I always recommend that people go for the oncology referral. Have a consult and find out all of your options from the expert. Most general practice vets do not know all of the specifics regarding chemo because there are so many protocols that differ depending on cancer type, and even within it as for lymphoma (T-cell vs B-cell). Going for the consult does not commit you to doing chemo, it just gives you all of the information you need to make an informed decision. I've sent lots of clients for consults, many of whom opted just for prednisone, but all have been glad they went for the consult to find out their options and have any and all questions answered.

 

Best of luck; let us know what you decide to do.

 

Well we had our oncology consult on Friday and I am angry. I feel that I was pushed into going along with the testing just so the specialist could make $$$$. The x-rays and ultrasound were pointless because all that did was stress Speed out.
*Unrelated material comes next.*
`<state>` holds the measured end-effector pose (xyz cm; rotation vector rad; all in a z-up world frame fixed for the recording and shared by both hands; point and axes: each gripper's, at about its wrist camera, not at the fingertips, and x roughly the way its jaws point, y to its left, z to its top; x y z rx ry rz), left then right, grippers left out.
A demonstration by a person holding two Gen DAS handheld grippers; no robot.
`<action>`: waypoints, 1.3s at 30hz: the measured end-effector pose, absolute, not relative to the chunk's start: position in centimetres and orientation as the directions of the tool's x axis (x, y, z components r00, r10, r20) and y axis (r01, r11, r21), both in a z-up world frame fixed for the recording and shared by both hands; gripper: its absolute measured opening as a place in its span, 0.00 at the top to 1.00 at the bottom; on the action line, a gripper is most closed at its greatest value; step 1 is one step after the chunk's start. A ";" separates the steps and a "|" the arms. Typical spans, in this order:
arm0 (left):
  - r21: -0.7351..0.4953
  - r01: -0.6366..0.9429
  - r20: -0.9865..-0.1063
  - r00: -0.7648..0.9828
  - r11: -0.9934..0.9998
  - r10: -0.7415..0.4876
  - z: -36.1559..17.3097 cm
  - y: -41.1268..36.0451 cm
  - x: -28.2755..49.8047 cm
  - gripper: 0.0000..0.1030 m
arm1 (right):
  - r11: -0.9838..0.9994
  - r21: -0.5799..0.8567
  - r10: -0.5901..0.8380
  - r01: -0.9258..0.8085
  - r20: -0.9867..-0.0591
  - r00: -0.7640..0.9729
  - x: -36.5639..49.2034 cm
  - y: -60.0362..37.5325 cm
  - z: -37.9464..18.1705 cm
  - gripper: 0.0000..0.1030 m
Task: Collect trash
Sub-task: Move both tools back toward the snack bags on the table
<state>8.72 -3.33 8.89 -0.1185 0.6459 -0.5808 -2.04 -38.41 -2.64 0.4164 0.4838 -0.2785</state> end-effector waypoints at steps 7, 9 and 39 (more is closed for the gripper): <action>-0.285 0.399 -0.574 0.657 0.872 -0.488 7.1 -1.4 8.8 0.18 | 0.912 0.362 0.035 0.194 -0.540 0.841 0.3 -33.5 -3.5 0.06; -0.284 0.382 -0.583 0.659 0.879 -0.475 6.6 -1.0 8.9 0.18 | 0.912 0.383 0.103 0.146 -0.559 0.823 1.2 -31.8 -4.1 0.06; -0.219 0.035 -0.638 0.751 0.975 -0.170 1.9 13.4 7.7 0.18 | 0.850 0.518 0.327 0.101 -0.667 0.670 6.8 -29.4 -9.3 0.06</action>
He came out of that with cuts and bruises all over, and half his fur shaved off. Also he urinated all over himself. Probably from fright. The only remark was "x-rays and ultrasound are consistent with lymphoma" so that was a waste of time. I mean, DUH, we already knew he had lymphoma. We were not able to see the x-rays or ultrasounds so that made me mad too. With lack of sleep, I could not think straight. I feel taken.

 

I am glad he got the Elspar, but he didn't need additional testing to get it. Right now he's on prednisone and tramadol and appetite stimulant (can't remember what that is called). I gave him a nice bath. He's trotting around in the yard. I accept he's living on borrowed time.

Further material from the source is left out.